Time Between Worlds are "the pivotal epochs in world system transformation as times involving profound educational disruption and innovation. These were times when all four of the major crisis vectors—sense-making, meaning making, legitimacy, and capability—are beset by disruptions of intergenerational transmission.A time between worlds is turbulent to say the least. It involves not just more of the same kind of society, which is what happened during the four centuries between 1600 and 2000, but instead, the emergence of a new kind of society."

(https://systems-souls-society.com/education-must-make-history-again/)


Example

From the Long 16th Cy to the Long 20th Century

Zak Stein:

"Metahistorians such as Turchin and Wallerstein have obtained results that display remarkably similar trends in the data, where there is a recurring cycle of demographic, economic, and political dynamics. For example, a period of relative stability in prices, labor practices, and inter-elite competition appears predictably to lead to eventual increasing economic inequality, price fluctuations (i.e., inflation), and increases in inter-elite competition (i.e., war). Once the competition ends there follows another stable period for some time, until the situation begins to unravel along the same lines as before, only this time with greater technological and geographical reach.

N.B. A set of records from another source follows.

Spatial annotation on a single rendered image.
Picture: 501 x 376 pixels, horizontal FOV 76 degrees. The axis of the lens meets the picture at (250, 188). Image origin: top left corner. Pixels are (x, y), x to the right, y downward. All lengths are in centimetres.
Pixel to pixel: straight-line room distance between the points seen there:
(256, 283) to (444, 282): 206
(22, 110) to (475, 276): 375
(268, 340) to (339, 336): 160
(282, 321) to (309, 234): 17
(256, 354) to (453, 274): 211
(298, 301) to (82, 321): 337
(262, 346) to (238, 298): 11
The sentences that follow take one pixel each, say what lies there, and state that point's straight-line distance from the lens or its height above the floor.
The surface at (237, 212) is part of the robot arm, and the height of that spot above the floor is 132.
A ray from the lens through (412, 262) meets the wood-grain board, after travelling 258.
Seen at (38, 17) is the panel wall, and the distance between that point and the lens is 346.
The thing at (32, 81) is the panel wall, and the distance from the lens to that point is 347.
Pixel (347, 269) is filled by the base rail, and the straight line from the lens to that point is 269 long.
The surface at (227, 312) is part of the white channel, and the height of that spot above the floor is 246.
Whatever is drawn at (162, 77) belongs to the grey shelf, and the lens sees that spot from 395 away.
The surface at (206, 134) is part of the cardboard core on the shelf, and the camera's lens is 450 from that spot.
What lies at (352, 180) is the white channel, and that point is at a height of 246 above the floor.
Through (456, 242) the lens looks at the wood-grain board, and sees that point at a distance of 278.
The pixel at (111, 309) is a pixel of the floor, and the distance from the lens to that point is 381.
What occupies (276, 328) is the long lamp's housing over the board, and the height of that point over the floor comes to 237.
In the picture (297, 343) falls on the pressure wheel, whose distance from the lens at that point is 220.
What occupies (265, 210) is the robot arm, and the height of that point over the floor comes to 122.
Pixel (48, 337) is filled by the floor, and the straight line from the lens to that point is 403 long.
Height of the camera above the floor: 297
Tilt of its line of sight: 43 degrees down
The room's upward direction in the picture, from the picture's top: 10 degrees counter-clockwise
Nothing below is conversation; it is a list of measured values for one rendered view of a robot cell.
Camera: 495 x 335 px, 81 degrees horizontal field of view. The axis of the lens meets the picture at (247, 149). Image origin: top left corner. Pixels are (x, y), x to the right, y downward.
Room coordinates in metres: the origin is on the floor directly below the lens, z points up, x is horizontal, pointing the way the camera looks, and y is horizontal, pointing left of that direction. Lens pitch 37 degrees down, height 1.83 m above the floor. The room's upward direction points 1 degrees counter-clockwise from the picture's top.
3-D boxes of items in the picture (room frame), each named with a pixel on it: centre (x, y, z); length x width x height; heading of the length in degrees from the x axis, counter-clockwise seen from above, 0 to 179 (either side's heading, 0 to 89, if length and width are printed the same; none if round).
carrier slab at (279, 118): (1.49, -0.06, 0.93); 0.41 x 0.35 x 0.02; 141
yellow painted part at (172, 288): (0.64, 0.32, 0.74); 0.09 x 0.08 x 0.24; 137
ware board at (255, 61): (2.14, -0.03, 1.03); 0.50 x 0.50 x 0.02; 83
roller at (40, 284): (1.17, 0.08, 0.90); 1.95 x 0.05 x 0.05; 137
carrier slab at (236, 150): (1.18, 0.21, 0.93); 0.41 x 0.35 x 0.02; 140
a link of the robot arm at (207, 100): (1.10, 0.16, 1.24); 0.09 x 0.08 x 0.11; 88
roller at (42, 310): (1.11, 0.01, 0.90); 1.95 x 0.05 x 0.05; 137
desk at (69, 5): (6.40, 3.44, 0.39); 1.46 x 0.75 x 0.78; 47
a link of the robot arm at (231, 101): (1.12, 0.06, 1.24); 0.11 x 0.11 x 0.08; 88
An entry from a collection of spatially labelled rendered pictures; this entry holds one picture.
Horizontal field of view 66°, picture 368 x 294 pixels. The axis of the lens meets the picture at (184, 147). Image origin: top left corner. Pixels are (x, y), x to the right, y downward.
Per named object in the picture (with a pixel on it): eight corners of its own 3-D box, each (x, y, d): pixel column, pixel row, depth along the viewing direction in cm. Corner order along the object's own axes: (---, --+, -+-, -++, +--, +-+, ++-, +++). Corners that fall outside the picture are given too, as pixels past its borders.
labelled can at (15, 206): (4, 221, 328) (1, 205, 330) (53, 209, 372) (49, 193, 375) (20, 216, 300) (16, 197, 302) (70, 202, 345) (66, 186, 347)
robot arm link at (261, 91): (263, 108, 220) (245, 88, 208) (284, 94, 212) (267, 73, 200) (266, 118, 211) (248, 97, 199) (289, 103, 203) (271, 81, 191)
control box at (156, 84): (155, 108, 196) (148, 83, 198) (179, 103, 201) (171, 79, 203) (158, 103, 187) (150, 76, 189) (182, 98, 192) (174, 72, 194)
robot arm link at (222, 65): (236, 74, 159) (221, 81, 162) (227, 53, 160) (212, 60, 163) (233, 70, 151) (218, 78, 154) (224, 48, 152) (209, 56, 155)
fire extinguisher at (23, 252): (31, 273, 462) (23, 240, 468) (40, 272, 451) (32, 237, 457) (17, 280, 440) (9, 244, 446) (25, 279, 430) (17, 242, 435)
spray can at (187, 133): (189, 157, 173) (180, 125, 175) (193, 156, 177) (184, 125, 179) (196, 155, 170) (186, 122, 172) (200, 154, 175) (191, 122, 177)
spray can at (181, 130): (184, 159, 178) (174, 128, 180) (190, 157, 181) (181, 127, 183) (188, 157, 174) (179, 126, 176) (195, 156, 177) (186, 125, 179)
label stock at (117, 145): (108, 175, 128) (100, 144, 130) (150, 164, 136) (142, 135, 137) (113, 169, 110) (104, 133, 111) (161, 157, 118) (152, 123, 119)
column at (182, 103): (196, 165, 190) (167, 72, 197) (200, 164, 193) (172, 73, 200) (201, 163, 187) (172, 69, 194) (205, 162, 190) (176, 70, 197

Working with these kinds of “macro-historical” trends allows for an approach to historical periodization. An important instance of this is seen in Braudel’s “secular cycles,” which represent long-term trends in economic systems.[18] Important for our story here is Braudel’s famous notion of the “long sixteenth century” (approx. 1450-1640), which was picked up by Wallerstein and turned into a general theory of epochal transitions between world-system hegemons. Evidence is adding up that makes it possible to begin to “carve history at the joints” and see into its deeper structures and dynamics: our world is waking up to its own metahistory.

One of the clearest distillations of this tradition can be found in Giovanni Arrighi’s The Long Twentieth Century. As the title suggests, he applies the theory of secular cycles up to the present day and predicts the coming end of a major cycle. This entails the immanent birth of a new kind of global economic order."